▶ _TASK INSTRUCTIONS_: Somewhere below is a line with "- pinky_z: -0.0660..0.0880" and, later, a line with "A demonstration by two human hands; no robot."; repeat those two lines and all the lines between them, exactly as they are.

▶ _GIVEN ENTRIES_:
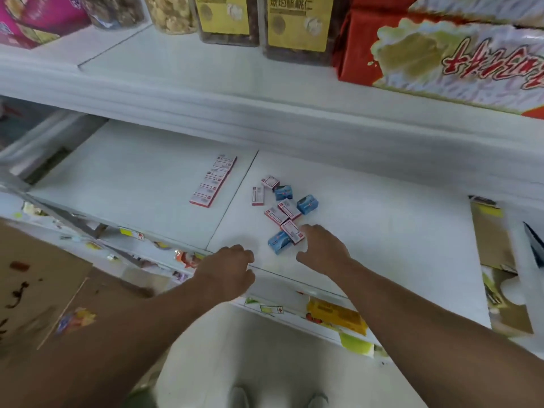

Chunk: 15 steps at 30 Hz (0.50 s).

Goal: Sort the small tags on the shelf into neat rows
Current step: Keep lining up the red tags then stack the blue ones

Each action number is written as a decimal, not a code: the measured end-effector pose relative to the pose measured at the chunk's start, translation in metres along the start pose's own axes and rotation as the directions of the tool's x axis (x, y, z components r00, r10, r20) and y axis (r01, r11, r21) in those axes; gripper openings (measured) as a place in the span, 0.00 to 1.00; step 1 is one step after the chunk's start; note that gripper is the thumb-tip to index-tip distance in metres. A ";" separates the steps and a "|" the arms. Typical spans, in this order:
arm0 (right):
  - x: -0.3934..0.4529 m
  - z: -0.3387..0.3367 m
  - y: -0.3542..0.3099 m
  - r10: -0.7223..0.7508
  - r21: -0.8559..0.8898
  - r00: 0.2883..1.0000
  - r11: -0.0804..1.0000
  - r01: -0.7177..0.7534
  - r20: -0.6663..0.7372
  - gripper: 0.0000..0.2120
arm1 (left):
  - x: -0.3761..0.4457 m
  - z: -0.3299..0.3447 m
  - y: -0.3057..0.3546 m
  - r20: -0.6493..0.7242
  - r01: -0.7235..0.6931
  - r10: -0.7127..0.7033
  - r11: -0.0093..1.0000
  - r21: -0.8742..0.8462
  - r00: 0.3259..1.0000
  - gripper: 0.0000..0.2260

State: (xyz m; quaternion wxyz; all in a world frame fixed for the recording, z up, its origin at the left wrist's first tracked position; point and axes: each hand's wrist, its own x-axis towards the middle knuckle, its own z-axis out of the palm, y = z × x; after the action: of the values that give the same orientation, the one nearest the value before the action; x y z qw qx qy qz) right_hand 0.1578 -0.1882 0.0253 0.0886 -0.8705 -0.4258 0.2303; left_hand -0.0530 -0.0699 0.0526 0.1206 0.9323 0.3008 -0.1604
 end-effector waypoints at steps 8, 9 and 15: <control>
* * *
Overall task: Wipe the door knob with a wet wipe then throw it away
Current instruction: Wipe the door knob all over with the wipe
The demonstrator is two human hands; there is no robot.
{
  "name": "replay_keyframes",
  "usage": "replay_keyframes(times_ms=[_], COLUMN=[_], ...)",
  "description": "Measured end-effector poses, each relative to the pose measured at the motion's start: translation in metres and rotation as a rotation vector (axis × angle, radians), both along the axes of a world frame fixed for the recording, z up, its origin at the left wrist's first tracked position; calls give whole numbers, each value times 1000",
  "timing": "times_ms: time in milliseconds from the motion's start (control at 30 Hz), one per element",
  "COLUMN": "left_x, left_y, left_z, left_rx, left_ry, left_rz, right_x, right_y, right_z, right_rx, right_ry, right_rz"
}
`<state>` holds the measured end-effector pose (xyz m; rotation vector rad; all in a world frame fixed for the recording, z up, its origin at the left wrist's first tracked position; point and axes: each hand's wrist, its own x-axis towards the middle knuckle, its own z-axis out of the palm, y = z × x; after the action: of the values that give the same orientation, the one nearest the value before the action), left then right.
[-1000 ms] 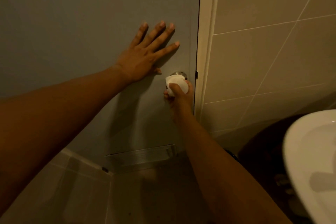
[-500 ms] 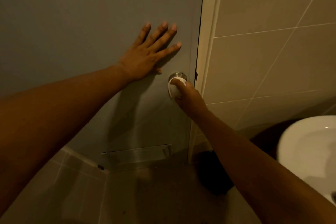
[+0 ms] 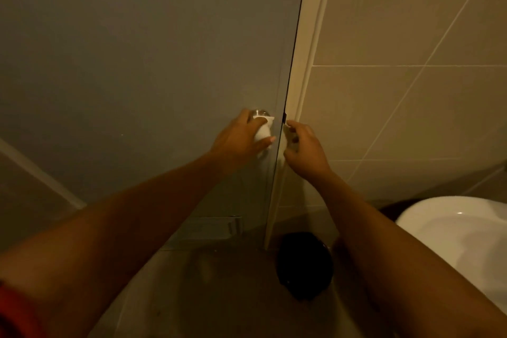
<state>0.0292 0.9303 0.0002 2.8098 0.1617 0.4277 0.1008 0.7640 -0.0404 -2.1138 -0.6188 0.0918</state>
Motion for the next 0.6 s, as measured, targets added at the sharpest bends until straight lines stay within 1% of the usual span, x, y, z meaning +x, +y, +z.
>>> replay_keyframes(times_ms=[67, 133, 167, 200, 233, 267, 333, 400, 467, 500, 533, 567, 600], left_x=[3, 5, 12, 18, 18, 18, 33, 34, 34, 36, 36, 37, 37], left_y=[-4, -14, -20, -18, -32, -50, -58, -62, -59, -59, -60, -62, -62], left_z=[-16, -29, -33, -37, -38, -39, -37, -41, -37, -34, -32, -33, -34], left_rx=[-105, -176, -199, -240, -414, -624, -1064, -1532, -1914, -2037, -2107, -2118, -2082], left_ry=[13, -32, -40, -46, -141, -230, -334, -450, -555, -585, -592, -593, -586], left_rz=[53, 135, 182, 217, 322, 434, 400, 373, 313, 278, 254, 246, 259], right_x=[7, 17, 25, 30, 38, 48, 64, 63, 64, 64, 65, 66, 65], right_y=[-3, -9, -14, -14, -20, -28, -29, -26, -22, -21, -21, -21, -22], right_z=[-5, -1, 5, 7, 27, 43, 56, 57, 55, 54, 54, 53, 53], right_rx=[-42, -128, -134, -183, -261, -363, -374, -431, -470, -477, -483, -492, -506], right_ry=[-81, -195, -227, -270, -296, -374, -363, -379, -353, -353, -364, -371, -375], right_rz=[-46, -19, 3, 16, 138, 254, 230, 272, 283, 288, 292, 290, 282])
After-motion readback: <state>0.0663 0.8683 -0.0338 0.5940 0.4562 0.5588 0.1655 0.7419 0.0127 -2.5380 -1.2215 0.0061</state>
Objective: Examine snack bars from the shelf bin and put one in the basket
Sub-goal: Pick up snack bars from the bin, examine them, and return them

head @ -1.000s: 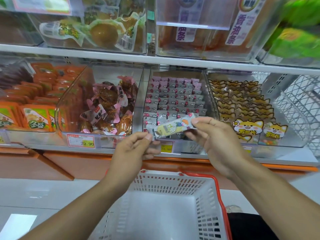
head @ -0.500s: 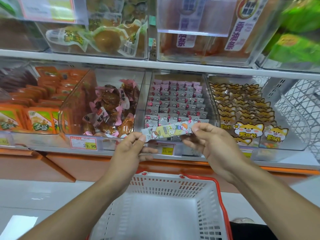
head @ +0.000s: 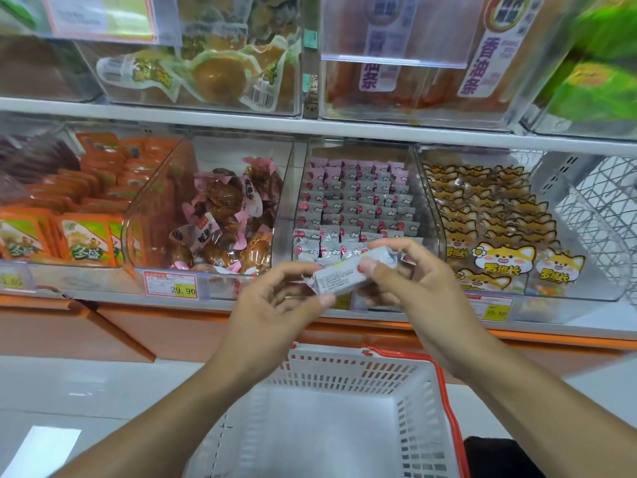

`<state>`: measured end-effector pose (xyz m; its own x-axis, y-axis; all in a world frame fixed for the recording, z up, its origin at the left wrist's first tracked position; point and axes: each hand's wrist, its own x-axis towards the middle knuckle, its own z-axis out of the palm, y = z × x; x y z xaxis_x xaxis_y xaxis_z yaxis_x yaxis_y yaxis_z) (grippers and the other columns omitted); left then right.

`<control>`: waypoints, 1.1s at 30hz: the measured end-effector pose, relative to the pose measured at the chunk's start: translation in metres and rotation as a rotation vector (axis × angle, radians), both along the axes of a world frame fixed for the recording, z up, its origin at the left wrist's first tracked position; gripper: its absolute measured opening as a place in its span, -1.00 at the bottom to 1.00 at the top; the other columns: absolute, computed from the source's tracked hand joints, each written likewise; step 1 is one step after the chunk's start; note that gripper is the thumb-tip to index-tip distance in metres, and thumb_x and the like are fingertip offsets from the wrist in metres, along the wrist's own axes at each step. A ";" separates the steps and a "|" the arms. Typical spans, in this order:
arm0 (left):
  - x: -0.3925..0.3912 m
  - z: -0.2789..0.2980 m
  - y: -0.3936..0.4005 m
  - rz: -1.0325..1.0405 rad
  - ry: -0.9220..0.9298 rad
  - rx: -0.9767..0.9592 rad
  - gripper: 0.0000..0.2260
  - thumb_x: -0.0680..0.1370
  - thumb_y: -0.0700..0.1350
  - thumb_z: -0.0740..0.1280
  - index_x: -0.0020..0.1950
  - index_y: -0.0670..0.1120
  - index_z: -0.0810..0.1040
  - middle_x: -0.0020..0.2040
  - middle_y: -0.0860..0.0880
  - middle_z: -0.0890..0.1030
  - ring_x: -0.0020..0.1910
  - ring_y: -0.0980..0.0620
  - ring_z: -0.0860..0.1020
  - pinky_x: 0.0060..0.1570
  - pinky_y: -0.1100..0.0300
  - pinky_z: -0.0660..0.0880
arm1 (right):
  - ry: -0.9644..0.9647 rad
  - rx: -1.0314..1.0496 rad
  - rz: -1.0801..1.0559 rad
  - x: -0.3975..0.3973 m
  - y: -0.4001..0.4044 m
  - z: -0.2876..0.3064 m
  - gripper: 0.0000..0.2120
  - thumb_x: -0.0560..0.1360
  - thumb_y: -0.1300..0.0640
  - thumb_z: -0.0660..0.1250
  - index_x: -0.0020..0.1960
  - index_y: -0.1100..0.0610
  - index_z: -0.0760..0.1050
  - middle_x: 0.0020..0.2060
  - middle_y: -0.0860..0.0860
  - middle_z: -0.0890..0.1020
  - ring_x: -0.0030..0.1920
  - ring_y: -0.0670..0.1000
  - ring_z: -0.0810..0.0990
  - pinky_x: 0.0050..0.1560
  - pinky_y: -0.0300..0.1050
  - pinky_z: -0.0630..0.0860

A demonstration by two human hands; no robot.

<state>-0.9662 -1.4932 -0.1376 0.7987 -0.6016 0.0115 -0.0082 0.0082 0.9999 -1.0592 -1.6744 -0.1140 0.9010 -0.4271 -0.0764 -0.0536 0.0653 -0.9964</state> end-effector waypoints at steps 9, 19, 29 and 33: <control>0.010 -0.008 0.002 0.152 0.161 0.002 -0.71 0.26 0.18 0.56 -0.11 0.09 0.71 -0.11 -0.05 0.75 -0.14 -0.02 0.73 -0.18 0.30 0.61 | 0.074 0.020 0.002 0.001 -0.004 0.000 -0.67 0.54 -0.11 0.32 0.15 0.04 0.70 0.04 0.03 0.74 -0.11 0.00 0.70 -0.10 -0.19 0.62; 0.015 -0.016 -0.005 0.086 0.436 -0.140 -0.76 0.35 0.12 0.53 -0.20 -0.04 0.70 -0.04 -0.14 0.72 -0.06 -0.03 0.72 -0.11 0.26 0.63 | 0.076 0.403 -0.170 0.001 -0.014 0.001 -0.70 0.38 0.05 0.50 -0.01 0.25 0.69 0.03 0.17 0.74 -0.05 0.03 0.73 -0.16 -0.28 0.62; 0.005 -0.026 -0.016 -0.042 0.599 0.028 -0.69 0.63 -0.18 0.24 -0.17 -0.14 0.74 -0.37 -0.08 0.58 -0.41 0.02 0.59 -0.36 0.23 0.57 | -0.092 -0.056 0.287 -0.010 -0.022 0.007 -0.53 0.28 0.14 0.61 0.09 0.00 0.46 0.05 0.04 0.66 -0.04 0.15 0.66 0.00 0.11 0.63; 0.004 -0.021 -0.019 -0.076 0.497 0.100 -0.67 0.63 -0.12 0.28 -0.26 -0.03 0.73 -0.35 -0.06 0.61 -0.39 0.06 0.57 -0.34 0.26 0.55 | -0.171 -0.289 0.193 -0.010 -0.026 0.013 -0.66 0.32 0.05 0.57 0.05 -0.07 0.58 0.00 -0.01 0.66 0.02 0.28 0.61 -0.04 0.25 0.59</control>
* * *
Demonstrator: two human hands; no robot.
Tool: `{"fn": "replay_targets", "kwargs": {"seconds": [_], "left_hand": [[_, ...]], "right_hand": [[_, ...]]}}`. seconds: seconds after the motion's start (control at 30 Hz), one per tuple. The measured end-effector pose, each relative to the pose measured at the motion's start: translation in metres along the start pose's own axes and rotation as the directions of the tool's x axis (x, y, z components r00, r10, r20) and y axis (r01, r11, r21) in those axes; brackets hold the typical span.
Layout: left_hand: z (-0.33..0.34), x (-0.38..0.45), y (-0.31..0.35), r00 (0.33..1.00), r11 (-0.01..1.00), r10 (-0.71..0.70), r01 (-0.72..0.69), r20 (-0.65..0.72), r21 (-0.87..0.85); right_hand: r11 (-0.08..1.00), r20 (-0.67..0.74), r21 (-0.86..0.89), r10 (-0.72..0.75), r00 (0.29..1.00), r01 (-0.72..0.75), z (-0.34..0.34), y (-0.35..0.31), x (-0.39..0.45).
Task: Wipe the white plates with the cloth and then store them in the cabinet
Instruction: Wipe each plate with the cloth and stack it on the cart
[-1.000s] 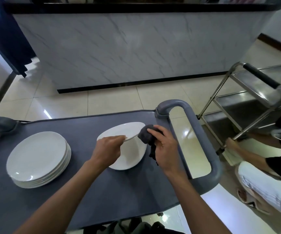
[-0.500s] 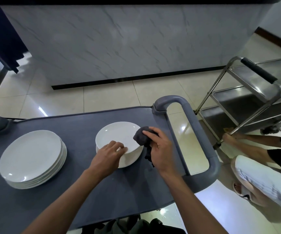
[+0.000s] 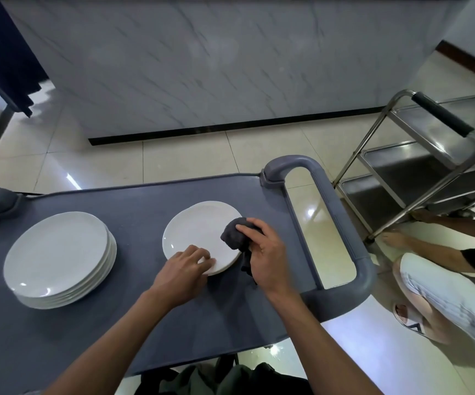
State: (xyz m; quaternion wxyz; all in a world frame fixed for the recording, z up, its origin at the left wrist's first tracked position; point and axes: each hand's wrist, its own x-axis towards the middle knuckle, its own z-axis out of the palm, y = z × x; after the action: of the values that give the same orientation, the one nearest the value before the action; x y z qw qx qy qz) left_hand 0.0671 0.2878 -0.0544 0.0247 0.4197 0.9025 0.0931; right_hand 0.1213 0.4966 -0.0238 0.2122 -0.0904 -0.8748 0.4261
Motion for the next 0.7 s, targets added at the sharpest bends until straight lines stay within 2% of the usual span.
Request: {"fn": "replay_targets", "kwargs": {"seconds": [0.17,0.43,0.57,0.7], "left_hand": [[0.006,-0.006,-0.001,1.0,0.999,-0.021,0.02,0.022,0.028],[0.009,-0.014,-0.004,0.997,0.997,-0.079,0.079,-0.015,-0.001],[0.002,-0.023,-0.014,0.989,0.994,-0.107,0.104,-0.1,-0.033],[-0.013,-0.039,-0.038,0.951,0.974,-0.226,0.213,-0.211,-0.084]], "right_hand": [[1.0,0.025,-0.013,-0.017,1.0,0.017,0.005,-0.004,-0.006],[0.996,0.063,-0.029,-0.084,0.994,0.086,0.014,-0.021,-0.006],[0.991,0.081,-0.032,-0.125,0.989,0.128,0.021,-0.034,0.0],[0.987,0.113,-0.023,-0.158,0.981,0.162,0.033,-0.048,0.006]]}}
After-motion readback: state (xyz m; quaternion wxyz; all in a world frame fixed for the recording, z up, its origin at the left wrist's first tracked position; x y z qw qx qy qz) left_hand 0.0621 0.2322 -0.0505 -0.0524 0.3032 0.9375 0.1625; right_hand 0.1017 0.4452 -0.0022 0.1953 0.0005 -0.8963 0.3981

▶ _WRITTEN SOLUTION_:
  - pinky_z: -0.0660..0.0880
arm1 (right):
  - ry: -0.9644..0.9647 rad
  - rx: -1.0314..1.0496 rad
  - rz: -1.0801..1.0559 rad
  - x: -0.3975..0.3973 m
  - y: -0.4001..0.4044 m
  - z: -0.2876..0.3064 m
  - gripper: 0.0000..0.2120
  - thumb_x: -0.0560..0.1360
  - thumb_y: -0.1300..0.0640
  - thumb_z: -0.0660..0.1250
  - index_x: -0.0020..0.1960
  - index_y: -0.1100..0.0610
  - index_z: -0.0760..0.1050
  - middle_x: 0.0020..0.2060
  - middle_y: -0.0860..0.0860
  - middle_z: -0.0890..0.1020
  - ring_x: -0.0030..0.1920
  - ring_y: -0.0670..0.1000
  - ring_z: -0.0810..0.0990
  - pinky_x: 0.0050..0.1560
  - pinky_y: -0.0300..0.1050
  - pinky_z: -0.0630..0.0860

A demonstration by two human hands; no robot.

The complete answer has now been given.